• Task description
Return exactly the span of lines that opens with the line containing "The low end" and closes with the last line of the data, inclusive.

• Collected material

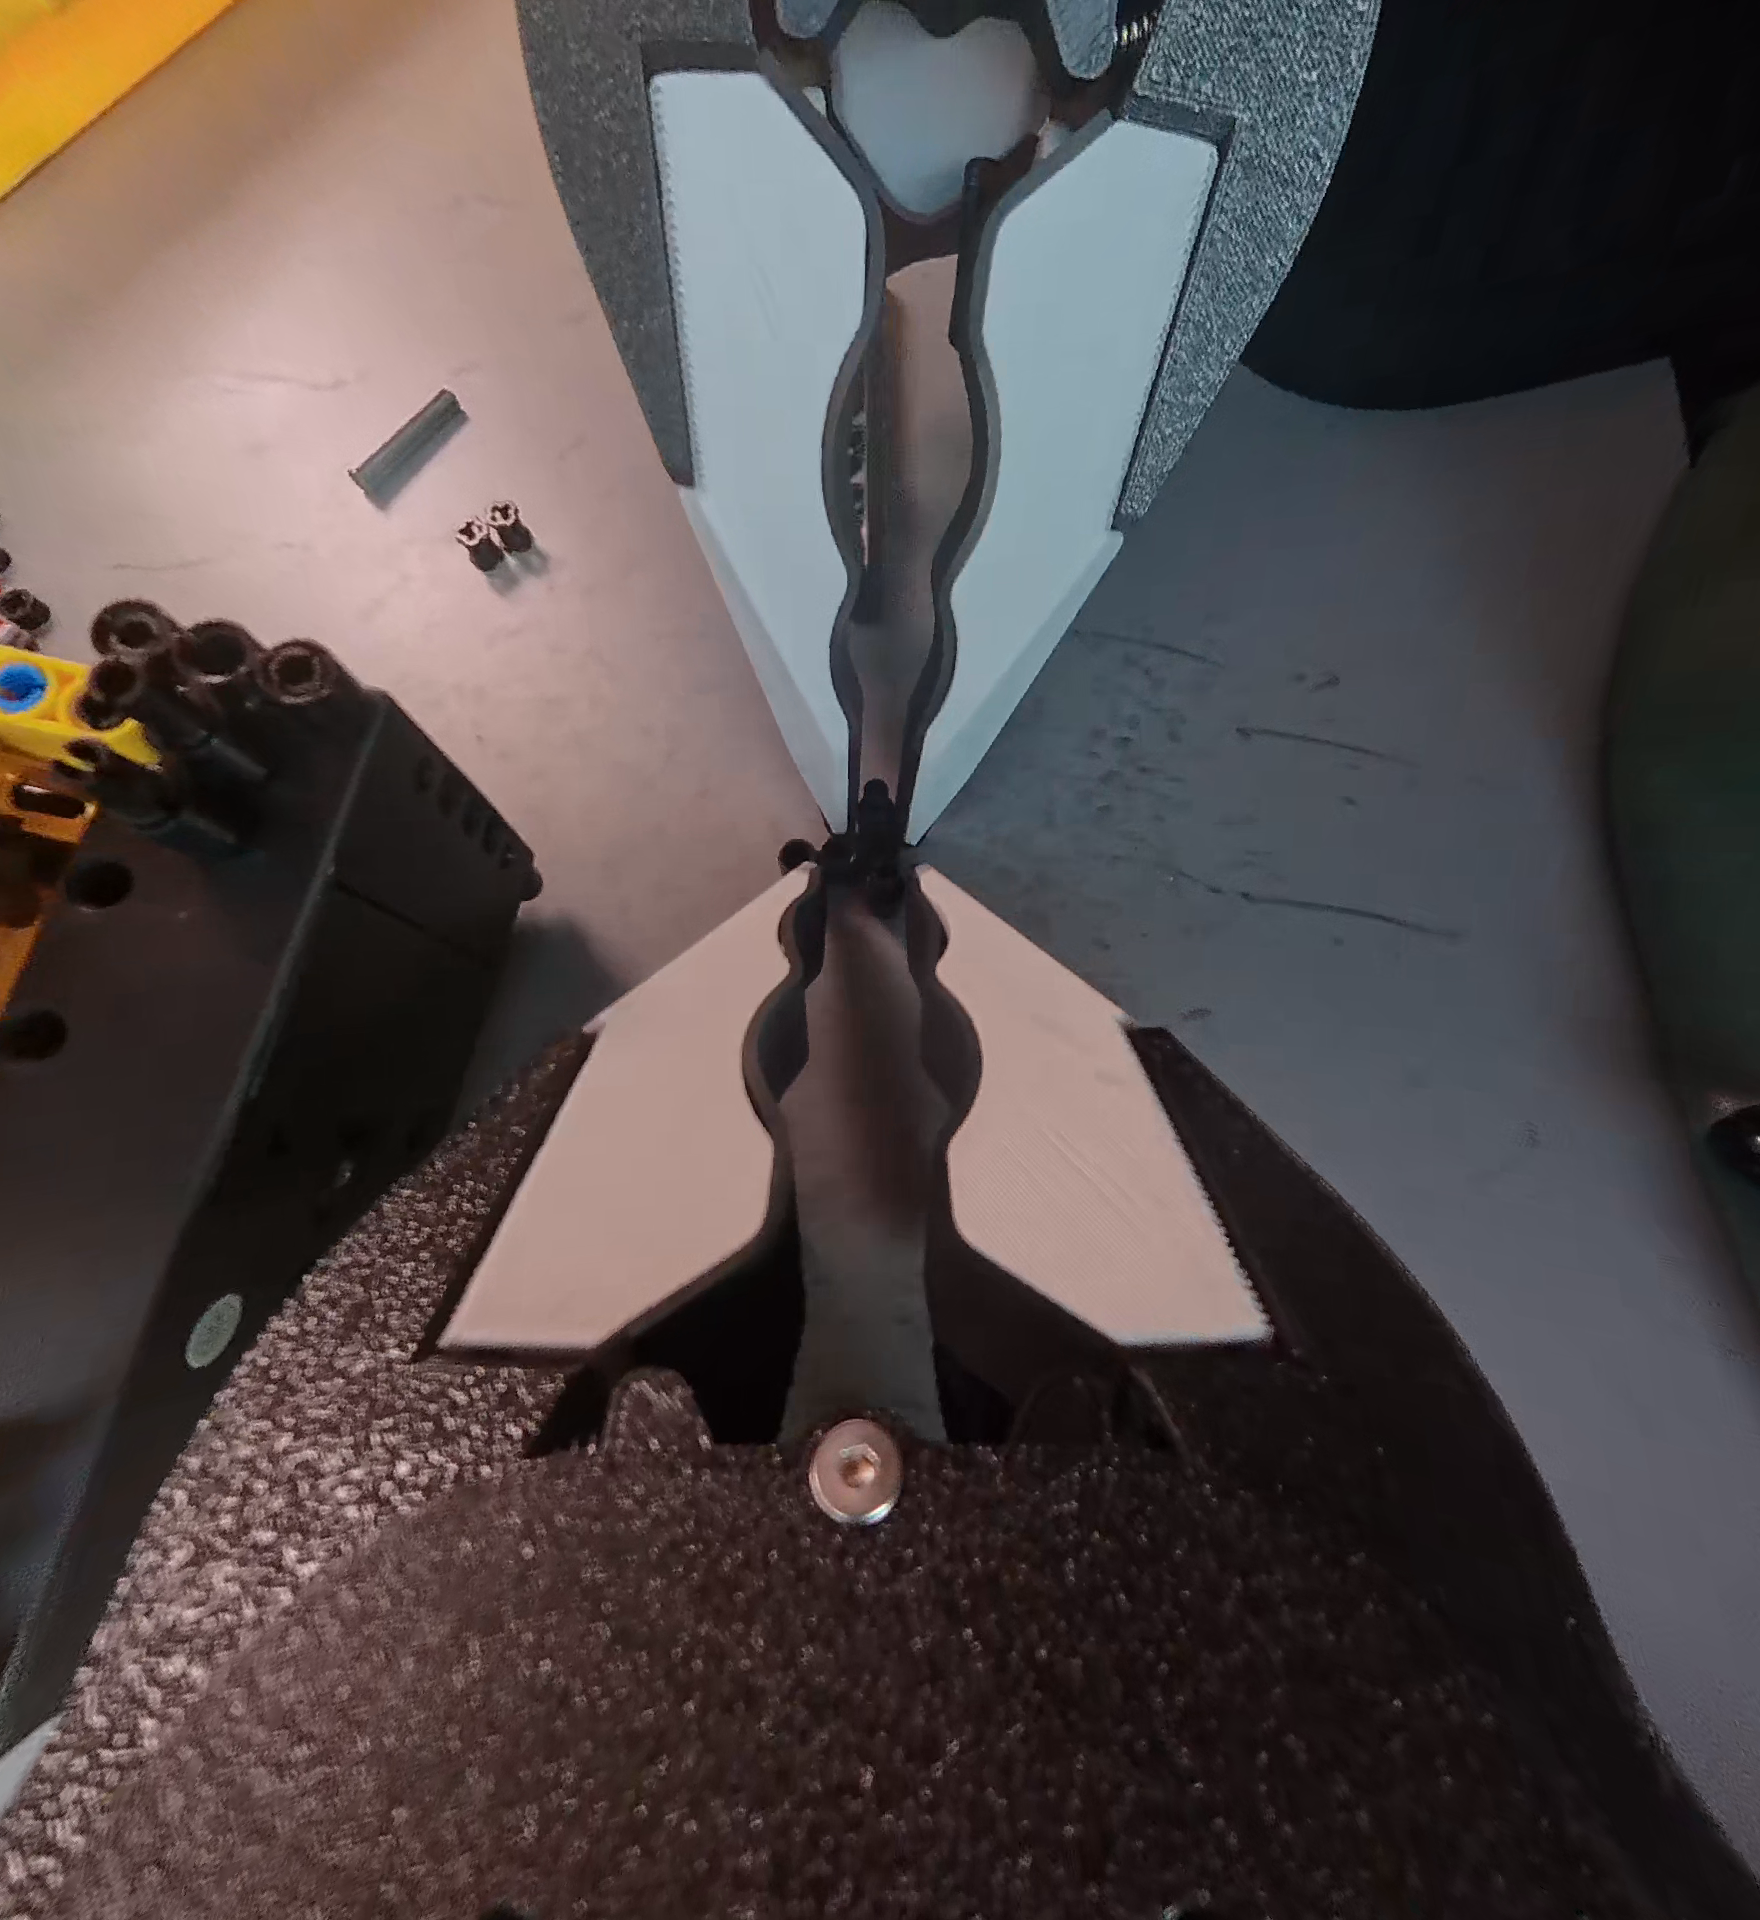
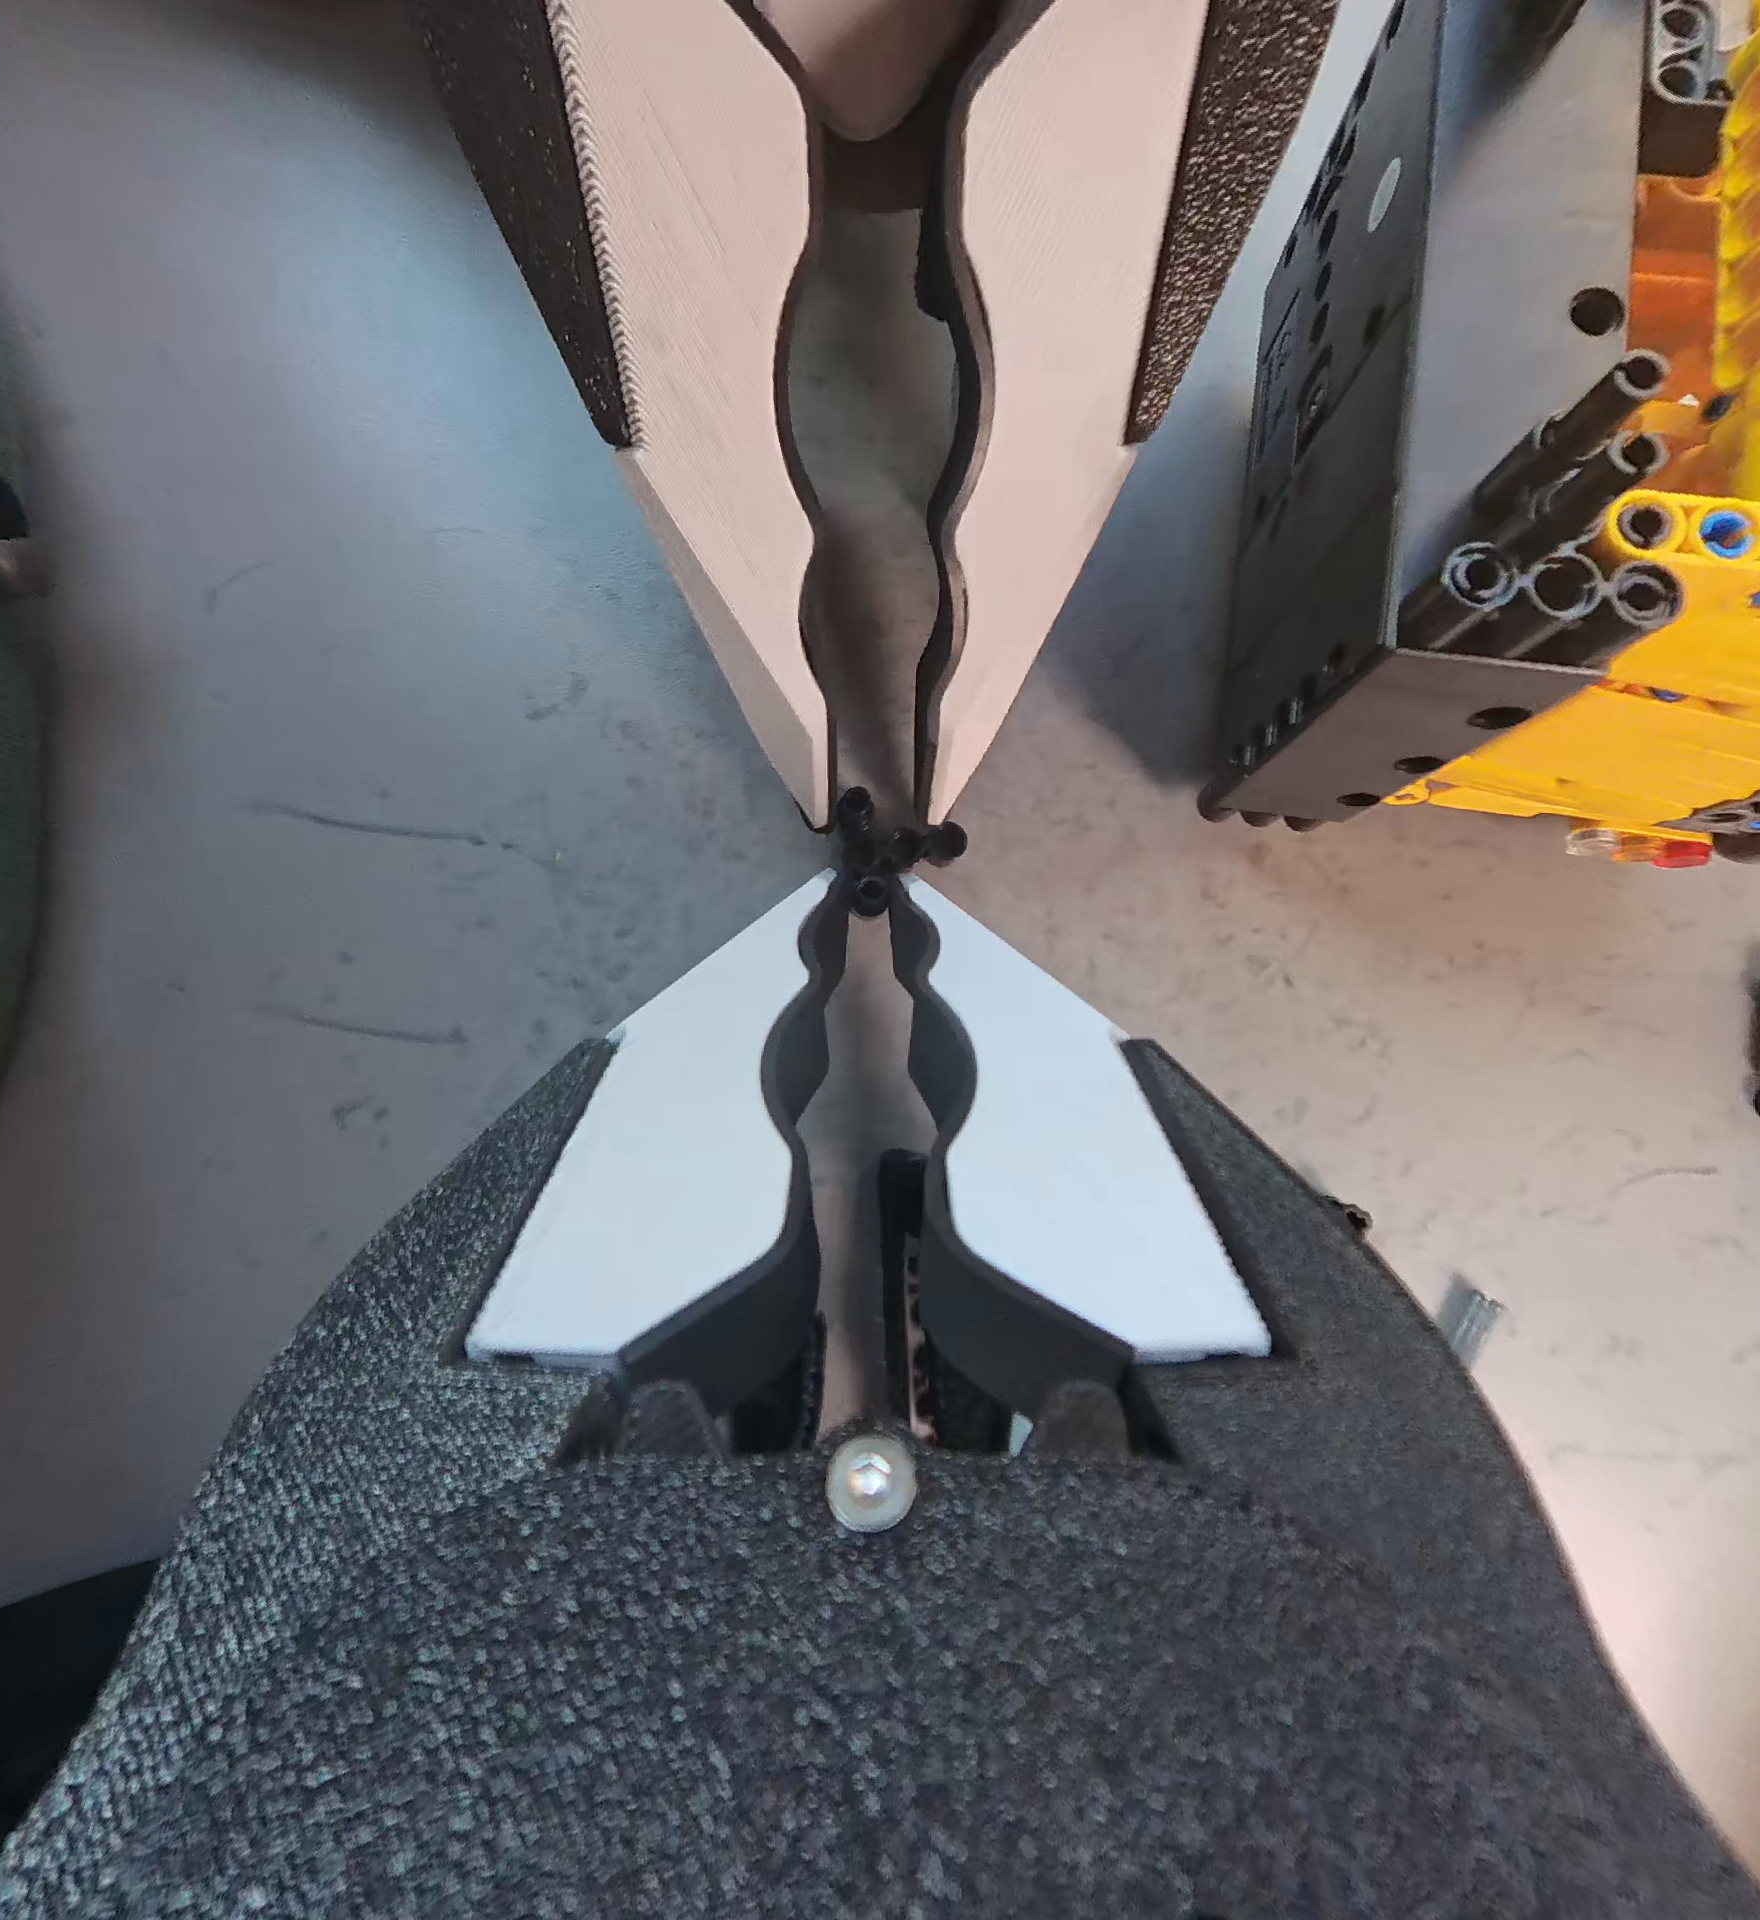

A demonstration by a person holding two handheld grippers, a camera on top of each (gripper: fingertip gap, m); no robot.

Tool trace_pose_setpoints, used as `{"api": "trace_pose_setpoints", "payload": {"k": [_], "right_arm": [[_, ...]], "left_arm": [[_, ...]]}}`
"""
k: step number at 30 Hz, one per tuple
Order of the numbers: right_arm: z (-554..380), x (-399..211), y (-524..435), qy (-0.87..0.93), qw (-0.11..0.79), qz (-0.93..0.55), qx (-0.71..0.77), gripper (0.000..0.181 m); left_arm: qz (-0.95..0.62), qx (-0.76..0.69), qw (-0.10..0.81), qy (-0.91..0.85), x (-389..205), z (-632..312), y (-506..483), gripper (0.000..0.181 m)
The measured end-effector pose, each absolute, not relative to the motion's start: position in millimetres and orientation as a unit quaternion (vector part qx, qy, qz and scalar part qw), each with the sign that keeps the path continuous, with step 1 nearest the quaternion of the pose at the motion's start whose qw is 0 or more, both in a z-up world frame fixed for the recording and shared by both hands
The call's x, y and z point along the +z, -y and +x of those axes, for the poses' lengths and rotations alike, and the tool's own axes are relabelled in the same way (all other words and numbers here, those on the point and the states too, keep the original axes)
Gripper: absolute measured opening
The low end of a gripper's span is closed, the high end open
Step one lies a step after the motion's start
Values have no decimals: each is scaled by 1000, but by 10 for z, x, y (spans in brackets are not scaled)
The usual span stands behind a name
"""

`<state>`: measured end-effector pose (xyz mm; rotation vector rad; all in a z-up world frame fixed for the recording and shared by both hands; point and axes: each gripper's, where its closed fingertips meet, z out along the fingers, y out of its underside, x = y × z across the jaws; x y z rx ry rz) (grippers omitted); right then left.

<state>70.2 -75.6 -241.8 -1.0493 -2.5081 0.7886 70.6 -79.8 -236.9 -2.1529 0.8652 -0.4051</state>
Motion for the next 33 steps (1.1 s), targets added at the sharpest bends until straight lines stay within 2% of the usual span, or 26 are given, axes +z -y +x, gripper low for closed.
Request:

• Your solution
The low end of a gripper's span is closed, the high end open
Step one lies a step after the motion's start
Values have no decimals: each is scaled by 1000, but by 10 for z, x, y (spans in brackets are not scaled)
The usual span stands behind a name
"""

`<state>`: measured end-effector pose (xyz mm; rotation vector rad; all in a z-up world frame fixed for the recording and shared by both hands; point and axes: each gripper's, where its closed fingertips meet, z out along the fingers, y out of its underside, x = y × z across the jaws; x y z rx ry rz) (grippers omitted); right then left.

<state>70.2 -75.6 -241.8 -1.0493 -2.5081 0.7886 70.6 -79.8 -236.9 -2.1529 0.8652 -0.4051</state>
Motion for the next 33 steps (1.1 s), targets added at the sharpest bends until straight lines stay within 2% of the usual span, or 26 are given, axes +z -y +x, gripper low for closed.
Request:

Work on this exercise is done.